The data presented in Table 2 revealed that the chemical composition of RP used in this study was not influenced by the addition of antioxidant as well as different storage intervals from 0 through 16 weeks. These findings are in agreement with the studies of Ramezanzadeh et al. (2000), Chrastil (1990), Malekian et al. (2000), Wadsworth and Koltun (1986) and Yeo and Shibamoto (1991) who reported non-significant effects of antioxidant and storage periods on the chemical composition of RP.
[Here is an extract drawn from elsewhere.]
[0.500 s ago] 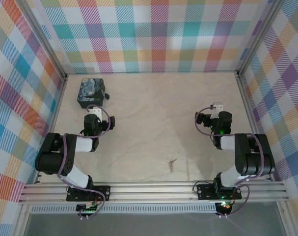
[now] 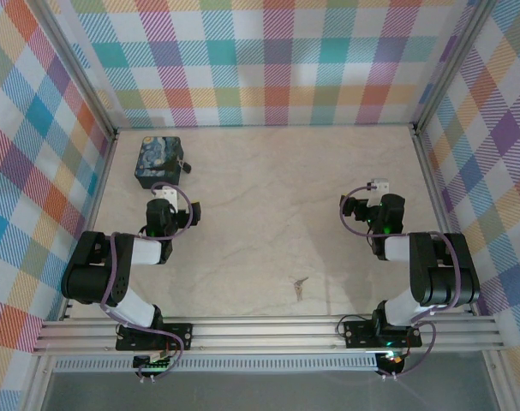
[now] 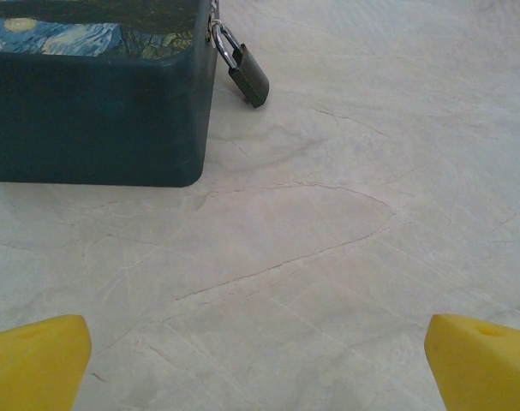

Table 3: Thiobarbituric acid value (TBA values), apparent metabolisable energy (AME) and true metabloisable energy (TME) values of rice polishing
Thiobarbituric acid value of rice polishing

Thiobarbituric acid value (TBA value)

TBA value of the RP was affected by both factors i.e storage period as well as addition of antioxidant (Table 3). A gradual and significant (p<0.05) change was observed in the TBA value of RP between both the groups i.e. 1 and 2 and all the storage intervals from 0-16 wks. The values ranged from 0.036-0.186 mg of MDA/kg for group 1 and 0.0367-0.234 mg of MDA/kg for group 2. Krik and Sawyer (1991) reported that refined rice bran stored in good condition has TBA values of 0.02-0.08, whereas crude oil or badly stored oils have values of 0.1-0.2. Thus, in the present study it can be assumed that RP stored with antioxidant can be considered in good condition up to week 12 as TBA value varied from 0.036 to 0.094 in this period; this compared to diets without antioxidant which after 8 weeks indicated badstorage conditions as the values varied from 0.174 to 0.234 (wk 8 to wk 16).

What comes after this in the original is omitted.